While it's not my primary job to do harddrive diagnostics it happens on a regular basis, and I have had dozens of harddrives on my lab bench during recent years, and no other but the two WD harddrives showed this annoying behaviour.

With all major OSses monitoring SMART to warn users of upcoming defects, I am suspicious whether WD programs SMART in a way that defects go unnoticed until the drive fails completely, probably to minimize warranty returns.

Please comment.

Arion.


It's not really worth discussing (I think) and speaking of cheating without the RAW values. I mean I'd like to see if these files show reallocated or pending sectors. And also, it would be fair if those disks were allowed to run an extended self test. During every day use, bad sectors may not be discovered if they're not used yet. This isn't cheating, the drive simply never ran into them yet. Remember SMART is a reporting system. It can not report faults it hasn't discovered yet.

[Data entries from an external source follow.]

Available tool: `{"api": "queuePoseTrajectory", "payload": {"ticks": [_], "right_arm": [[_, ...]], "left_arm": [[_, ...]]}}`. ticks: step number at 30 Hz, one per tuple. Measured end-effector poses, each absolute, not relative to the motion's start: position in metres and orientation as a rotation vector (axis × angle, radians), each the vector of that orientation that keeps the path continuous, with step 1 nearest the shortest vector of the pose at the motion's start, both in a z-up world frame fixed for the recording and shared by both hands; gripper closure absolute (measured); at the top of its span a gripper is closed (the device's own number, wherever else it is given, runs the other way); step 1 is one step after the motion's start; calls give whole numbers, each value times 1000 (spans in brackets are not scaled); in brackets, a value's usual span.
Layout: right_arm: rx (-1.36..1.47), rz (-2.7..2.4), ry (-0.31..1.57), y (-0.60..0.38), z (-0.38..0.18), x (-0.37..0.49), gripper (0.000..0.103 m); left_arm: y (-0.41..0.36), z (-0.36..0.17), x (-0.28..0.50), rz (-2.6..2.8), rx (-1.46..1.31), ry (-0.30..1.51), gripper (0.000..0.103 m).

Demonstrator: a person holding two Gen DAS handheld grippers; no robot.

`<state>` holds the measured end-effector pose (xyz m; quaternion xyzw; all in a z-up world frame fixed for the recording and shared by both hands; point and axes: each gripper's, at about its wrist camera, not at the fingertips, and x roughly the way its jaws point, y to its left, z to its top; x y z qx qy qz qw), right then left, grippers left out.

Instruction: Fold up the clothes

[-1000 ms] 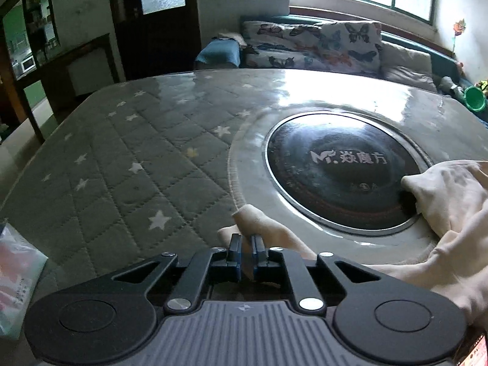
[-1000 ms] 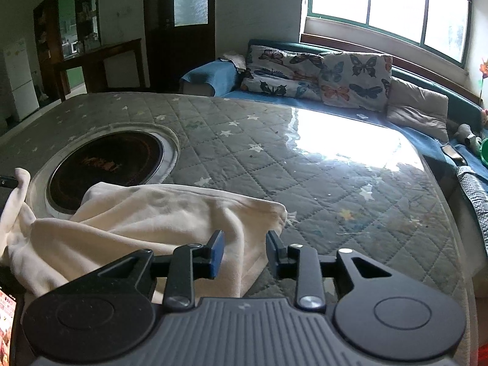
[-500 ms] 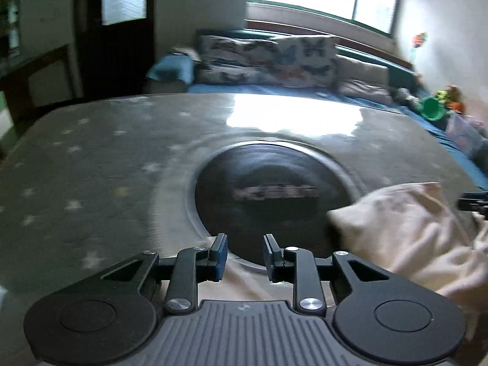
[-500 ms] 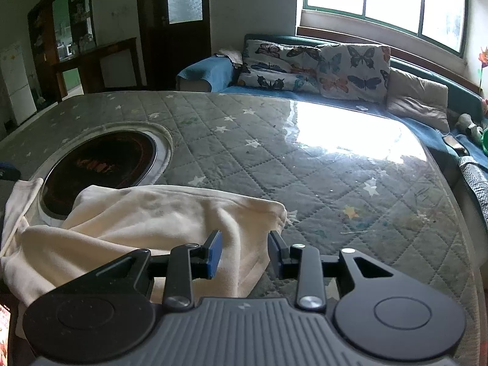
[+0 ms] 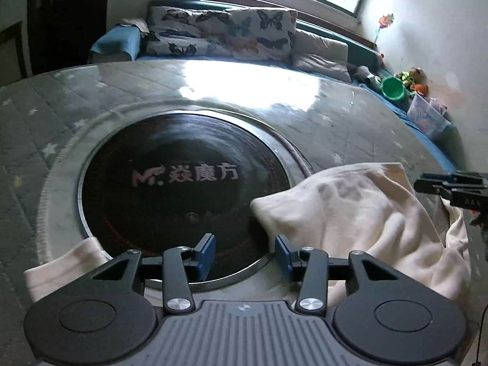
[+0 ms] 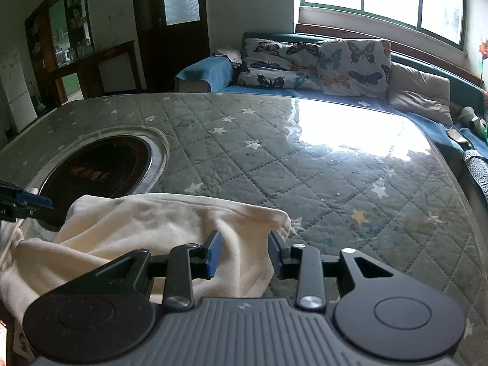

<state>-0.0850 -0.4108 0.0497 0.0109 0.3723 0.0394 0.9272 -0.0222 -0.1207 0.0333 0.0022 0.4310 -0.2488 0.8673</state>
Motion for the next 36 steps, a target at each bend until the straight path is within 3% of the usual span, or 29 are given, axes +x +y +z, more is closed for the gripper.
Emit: {"api": "queuePoseTrajectory", "payload": {"ticks": [14, 17, 27, 32, 34, 36], "right_arm": [[84, 48, 781, -432, 42, -74, 70], [94, 44, 779, -437, 41, -72, 70], [111, 56, 821, -441, 28, -57, 70], [95, 62, 834, -436, 22, -49, 82], [99, 69, 829, -436, 24, -46, 94], [94, 69, 813, -435, 28, -44, 98]], "left_arm": [[-144, 27, -9, -565, -80, 951, 58], [-142, 25, -6, -563, -97, 958, 69], [-144, 21, 2, -566, -126, 974, 83], [-150, 23, 6, -566, -91, 956, 89], [-151, 27, 8, -566, -74, 939, 90], [-150, 32, 10, -568, -68, 918, 91]]}}
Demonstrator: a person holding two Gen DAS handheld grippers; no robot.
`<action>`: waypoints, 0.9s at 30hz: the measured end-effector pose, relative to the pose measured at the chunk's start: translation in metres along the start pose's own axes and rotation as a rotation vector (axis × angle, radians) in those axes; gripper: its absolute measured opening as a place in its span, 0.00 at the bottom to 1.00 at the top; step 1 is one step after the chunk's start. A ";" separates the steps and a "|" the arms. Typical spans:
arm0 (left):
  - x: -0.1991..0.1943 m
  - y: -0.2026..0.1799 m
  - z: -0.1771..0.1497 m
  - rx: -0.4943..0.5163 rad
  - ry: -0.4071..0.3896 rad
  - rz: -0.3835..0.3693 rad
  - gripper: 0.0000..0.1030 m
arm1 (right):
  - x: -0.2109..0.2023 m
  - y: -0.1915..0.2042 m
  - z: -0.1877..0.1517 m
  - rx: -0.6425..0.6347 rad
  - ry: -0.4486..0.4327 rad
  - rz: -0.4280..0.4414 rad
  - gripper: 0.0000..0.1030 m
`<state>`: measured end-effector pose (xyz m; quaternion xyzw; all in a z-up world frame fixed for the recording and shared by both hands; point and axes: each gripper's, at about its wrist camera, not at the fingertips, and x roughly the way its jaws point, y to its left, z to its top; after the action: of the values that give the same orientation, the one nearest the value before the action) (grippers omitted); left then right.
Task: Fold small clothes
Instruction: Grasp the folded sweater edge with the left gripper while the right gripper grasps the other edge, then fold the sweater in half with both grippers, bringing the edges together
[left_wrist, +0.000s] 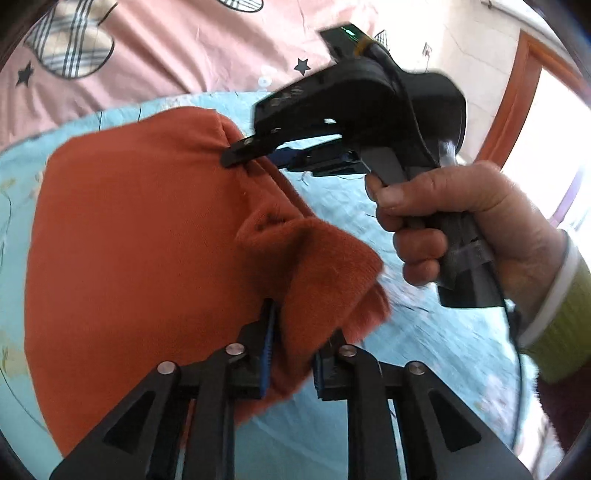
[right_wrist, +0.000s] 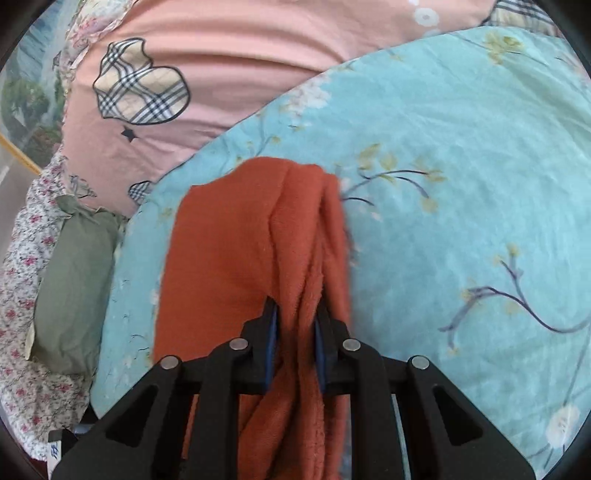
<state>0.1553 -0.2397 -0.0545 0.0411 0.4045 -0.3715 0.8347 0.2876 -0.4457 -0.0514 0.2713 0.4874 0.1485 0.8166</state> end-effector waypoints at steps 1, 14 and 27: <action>-0.009 0.005 -0.002 -0.018 0.001 -0.025 0.20 | -0.006 -0.001 -0.003 0.010 -0.017 -0.013 0.25; -0.073 0.164 -0.007 -0.484 -0.012 0.035 0.74 | -0.022 0.008 -0.041 0.037 0.022 0.081 0.85; -0.002 0.191 0.020 -0.455 0.092 -0.109 0.51 | 0.019 -0.013 -0.037 0.102 0.139 0.124 0.43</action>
<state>0.2920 -0.1077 -0.0841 -0.1530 0.5172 -0.3129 0.7817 0.2640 -0.4351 -0.0867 0.3312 0.5322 0.1920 0.7551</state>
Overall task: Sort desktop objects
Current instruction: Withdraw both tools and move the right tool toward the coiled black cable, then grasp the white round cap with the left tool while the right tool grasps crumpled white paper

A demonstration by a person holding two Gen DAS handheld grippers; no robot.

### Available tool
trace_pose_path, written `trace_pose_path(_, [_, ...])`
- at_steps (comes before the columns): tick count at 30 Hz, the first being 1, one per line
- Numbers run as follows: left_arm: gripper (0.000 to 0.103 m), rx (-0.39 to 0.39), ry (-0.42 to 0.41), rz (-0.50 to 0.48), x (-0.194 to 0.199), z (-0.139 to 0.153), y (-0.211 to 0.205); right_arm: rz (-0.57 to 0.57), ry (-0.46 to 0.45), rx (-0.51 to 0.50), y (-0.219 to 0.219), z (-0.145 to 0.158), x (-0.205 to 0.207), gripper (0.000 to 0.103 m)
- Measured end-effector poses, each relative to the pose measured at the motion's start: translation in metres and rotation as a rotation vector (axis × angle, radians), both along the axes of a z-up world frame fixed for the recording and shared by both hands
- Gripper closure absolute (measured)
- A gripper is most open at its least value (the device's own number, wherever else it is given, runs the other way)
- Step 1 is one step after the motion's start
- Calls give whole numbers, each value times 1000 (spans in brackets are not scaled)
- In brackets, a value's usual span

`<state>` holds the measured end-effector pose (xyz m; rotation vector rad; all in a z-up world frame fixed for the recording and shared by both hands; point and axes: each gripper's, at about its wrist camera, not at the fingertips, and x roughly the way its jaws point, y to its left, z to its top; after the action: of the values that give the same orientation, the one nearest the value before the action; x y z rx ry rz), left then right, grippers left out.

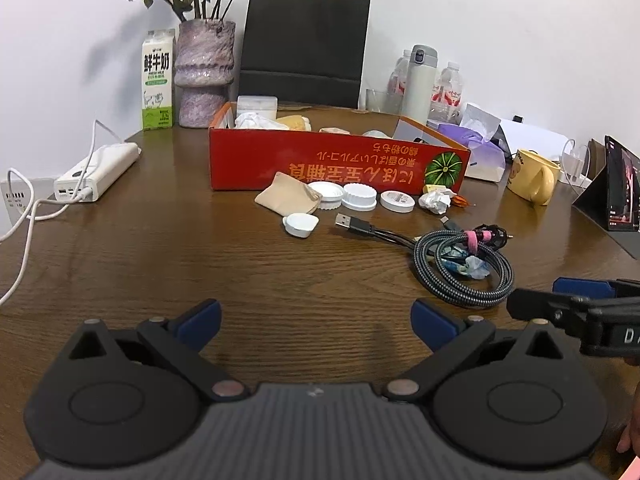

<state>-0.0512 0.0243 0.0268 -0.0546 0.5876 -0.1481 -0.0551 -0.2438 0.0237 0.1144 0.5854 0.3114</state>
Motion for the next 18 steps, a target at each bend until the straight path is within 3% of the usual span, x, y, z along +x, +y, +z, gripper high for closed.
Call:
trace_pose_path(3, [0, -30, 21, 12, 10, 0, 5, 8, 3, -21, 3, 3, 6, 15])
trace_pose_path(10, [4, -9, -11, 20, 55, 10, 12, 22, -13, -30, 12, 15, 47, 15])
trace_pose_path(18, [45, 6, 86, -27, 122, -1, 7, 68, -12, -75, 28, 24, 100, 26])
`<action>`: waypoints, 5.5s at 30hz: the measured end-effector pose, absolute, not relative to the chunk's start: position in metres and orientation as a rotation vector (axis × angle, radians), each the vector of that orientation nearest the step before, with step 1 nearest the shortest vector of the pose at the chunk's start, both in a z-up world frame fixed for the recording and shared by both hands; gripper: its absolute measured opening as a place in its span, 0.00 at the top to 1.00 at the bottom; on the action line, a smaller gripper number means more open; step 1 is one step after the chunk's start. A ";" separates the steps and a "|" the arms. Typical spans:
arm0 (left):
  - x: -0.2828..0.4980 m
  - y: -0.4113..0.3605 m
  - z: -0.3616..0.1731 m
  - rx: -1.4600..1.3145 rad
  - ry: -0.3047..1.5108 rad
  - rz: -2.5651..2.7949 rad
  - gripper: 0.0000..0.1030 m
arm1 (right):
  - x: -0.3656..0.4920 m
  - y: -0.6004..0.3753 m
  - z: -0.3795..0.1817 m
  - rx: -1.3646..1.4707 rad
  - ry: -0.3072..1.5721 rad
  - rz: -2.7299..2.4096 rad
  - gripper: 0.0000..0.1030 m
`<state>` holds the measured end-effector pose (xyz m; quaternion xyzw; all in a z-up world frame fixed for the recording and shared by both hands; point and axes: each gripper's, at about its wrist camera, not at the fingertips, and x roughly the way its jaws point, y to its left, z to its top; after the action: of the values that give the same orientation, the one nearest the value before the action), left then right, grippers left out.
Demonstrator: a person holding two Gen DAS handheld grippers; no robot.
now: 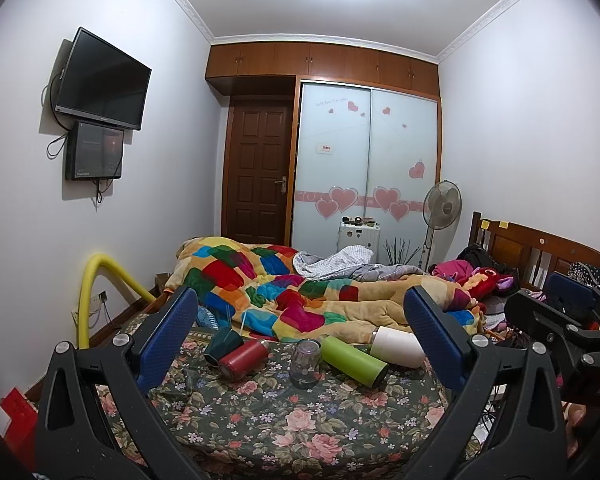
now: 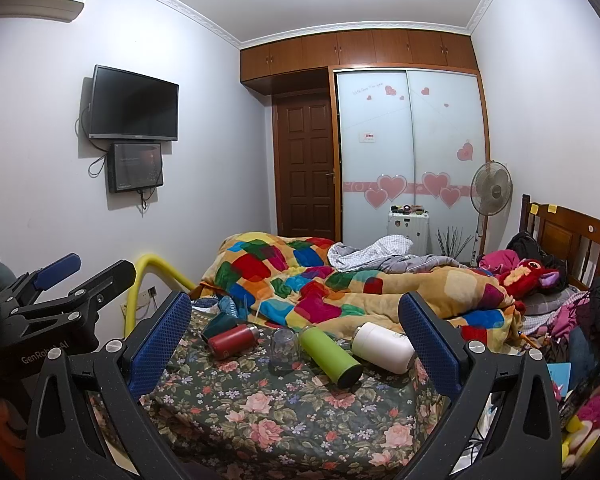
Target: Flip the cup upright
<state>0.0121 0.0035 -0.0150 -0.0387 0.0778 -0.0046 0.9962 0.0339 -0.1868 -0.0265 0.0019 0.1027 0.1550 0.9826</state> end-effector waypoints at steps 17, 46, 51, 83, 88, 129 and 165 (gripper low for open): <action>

Other flaw with SMART is that the manufacturer decides when to cry wolf, set the thresholds. It may allow for significant amounts of bad sectors for example. So, without having to look at RAW values constantly, I rely on HD Sentinel to do that. HD Sentinel makes it's own estimation of a drive's condition. You could for example argue, it's not per se the number of bad sectors that are that important (of course it counts), but the rate at which they occur. But same goes for HD Sentinel, the hard disk first has to run into issues before that can be evaluated.